There are really only three downsides to SSDs that I have become aware of. First, as I mentioned, SSDs are costlier than normal HHDs. Right now a 240 gigabyte model SSD will run you about $200, whereas a 1 terabyte standard HHD (4 times the capacity) can often be less than $100. Secondly, there is still some ambiguity about whether or not the lifespan of SSDs are similar to that of HHDs. Because of this, and for the foreseeable future, I am recommending people keep their important data backed up on external storage, and if possible keep a cloned image of their OS drive made after their break-in and customization period. Third, it is said that heavily used sectors on an SSD can become unusable and thus the effective size of a disk can gradually shrink over its lifespan. Thus it is said you want to disable automatic disk defragmentation any time you implement an SSD in a machine. (To disable this service in Windows 7, click your start button and in the search box type “services” and hit Enter. Find the Disk Defragmenter Service, double click it, and set it to “Manual” or “Disabled”.)

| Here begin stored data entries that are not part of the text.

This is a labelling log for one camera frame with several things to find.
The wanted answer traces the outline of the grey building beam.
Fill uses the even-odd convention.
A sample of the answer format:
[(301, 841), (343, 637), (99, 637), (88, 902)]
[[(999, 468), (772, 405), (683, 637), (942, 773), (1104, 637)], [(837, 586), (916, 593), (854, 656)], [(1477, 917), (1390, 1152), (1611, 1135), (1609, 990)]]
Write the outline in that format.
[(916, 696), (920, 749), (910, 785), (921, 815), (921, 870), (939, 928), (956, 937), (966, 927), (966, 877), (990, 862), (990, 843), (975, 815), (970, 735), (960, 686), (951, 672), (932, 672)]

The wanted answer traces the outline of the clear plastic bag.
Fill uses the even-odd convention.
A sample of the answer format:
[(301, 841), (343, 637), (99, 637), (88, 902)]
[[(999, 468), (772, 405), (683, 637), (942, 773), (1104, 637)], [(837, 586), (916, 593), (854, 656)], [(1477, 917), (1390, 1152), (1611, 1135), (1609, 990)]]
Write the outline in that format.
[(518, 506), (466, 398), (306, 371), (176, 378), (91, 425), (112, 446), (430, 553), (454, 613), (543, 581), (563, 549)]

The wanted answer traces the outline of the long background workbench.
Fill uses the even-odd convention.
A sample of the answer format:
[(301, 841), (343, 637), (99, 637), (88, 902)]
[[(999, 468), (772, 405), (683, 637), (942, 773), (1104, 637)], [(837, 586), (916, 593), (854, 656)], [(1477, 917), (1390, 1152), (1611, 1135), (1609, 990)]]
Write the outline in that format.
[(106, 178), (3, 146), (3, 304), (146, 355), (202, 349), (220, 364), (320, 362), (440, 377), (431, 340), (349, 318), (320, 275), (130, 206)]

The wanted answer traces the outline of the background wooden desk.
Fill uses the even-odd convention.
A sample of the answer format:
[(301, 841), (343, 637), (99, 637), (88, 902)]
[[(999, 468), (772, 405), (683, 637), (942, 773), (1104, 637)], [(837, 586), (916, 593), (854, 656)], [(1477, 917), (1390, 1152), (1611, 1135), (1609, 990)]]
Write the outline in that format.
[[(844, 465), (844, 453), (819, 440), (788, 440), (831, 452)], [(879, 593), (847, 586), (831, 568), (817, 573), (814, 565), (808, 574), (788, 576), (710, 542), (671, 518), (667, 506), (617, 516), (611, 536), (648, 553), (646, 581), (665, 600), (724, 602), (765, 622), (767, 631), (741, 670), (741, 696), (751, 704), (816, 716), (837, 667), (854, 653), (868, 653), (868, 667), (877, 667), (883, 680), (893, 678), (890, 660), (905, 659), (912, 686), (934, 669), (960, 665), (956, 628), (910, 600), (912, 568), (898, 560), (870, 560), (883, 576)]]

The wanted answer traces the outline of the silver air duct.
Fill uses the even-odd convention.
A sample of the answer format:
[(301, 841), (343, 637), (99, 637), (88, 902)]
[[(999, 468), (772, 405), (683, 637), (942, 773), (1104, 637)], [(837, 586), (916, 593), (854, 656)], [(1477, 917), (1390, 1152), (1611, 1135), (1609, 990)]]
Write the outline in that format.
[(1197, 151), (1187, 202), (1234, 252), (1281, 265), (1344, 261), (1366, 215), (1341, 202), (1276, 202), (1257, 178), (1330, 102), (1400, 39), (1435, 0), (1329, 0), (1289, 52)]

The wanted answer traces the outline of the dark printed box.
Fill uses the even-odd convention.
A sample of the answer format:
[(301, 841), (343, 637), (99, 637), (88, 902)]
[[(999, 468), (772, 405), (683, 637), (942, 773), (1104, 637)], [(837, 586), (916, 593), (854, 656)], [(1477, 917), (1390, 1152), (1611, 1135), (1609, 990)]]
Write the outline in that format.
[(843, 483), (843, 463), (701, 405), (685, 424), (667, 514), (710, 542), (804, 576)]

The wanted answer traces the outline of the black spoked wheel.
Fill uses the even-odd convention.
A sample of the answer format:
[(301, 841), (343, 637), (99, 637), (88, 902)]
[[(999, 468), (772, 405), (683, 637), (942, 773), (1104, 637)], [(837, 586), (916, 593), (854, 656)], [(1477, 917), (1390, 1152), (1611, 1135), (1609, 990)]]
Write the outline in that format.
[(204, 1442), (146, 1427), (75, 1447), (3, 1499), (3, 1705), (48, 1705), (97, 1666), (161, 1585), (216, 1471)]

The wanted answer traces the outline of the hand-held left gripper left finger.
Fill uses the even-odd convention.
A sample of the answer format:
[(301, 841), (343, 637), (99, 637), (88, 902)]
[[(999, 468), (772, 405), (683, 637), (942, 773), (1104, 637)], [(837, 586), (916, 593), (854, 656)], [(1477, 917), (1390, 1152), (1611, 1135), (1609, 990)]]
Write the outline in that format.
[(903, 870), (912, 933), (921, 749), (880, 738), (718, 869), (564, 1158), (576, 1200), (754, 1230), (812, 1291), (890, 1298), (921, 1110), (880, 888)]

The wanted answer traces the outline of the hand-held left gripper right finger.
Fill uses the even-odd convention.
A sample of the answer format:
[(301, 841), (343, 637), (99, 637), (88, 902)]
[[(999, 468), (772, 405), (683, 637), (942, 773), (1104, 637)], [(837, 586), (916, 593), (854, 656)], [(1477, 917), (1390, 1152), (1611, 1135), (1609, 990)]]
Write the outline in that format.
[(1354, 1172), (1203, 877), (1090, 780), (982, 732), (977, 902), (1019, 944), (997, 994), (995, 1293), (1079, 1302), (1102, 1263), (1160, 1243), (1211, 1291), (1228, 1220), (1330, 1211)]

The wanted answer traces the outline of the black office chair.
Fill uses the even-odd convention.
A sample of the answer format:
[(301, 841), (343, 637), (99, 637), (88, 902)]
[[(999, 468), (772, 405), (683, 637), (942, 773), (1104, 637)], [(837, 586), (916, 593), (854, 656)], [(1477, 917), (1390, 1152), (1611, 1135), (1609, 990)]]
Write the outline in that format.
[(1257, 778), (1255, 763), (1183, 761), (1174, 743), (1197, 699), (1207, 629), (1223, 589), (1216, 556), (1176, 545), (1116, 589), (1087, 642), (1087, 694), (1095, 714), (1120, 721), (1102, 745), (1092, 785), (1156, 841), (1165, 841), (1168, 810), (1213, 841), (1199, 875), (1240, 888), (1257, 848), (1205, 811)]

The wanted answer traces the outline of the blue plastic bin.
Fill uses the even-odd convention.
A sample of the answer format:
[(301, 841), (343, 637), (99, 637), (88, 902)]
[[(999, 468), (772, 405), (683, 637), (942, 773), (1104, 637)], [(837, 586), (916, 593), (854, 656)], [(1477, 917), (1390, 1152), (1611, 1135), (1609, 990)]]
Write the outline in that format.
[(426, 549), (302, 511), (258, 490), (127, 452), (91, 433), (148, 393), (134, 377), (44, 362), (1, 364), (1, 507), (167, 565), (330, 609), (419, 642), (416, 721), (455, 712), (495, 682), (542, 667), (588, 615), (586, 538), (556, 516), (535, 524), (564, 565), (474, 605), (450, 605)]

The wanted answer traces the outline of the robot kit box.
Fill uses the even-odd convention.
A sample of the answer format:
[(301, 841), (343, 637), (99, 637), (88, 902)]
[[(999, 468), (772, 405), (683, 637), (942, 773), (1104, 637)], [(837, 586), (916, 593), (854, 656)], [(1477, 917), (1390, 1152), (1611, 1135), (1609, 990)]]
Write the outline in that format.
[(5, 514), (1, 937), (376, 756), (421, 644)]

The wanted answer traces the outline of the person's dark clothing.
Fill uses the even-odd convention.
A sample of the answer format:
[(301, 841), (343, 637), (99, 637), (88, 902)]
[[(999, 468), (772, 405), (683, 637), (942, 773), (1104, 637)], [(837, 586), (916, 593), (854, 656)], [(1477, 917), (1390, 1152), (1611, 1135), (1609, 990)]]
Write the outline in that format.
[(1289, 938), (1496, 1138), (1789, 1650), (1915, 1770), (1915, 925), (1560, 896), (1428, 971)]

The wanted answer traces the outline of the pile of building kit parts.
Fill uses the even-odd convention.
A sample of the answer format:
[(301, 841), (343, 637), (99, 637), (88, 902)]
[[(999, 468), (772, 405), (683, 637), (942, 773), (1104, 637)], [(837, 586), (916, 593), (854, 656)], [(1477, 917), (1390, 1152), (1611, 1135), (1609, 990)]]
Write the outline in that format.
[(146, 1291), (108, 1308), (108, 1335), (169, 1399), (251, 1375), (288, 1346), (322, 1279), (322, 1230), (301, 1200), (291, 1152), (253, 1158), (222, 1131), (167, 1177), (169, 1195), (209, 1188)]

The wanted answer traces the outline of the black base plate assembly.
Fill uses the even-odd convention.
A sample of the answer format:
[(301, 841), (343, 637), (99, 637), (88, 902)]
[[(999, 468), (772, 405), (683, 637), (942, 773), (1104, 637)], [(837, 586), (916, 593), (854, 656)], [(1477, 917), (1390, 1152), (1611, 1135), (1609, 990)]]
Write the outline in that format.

Preventative Measures Anyone Can Take
In the business environments we manage, we regularly keep cloned disk copies of the machines we roll out so if a machine fails or becomes too infected to clean, we can simply re-clone its disk so that we don’t have to spend exorbitant amounts of time reloading and re-customizing the machine to get it usable again.
We typically use software products like Acronis in conjunction with an HHD/SSD USB docking station to make copies of an entire disk (HHDs or SSDs) onto another. If you are going to employ an SSD, I would recommend you do similarly (or have your IT person do it for you) at least until the technology proves out entirely. It was only a few years ago that no one was buying SSDs because of unusually high failure rates. Often leaving people with lost data or at minimum lost hours of work. We have been buying primarily Corsair and Crucial SSDs (last 6 months) and have thus far not had an issue.
Another trick we try to employ at client facilities is to buy machines in pairs or greater. With multiple identical machines at a facility, getting a user-back up and running after a hard drive crash or an irreparable infection is made much faster simply by cloning the OS and primary application load from another machine already in production, rather than manually reloading all aspects of the software configuration from scratch. Simply buying machines in pairs can save a business many thousands in labor over a 10 year period.
If you haven’t purchased an SSD yet…what are you waiting for? The brands we have been testing seem fast and stable. In fact, Windows 7 and an SSD seem to go well together, so if you haven’t purchased a new commercial HP desktop for yourself lately, I would recommend it highly.
Take my advice and buy yourself a new machine and an SSD while you are at it. After you get the machine configured the way you like, have your IT team clone your disk over to that still unboxed SSD and have it installed in your machine. Afterwards…”thank you” notes would be appreciated but are not required.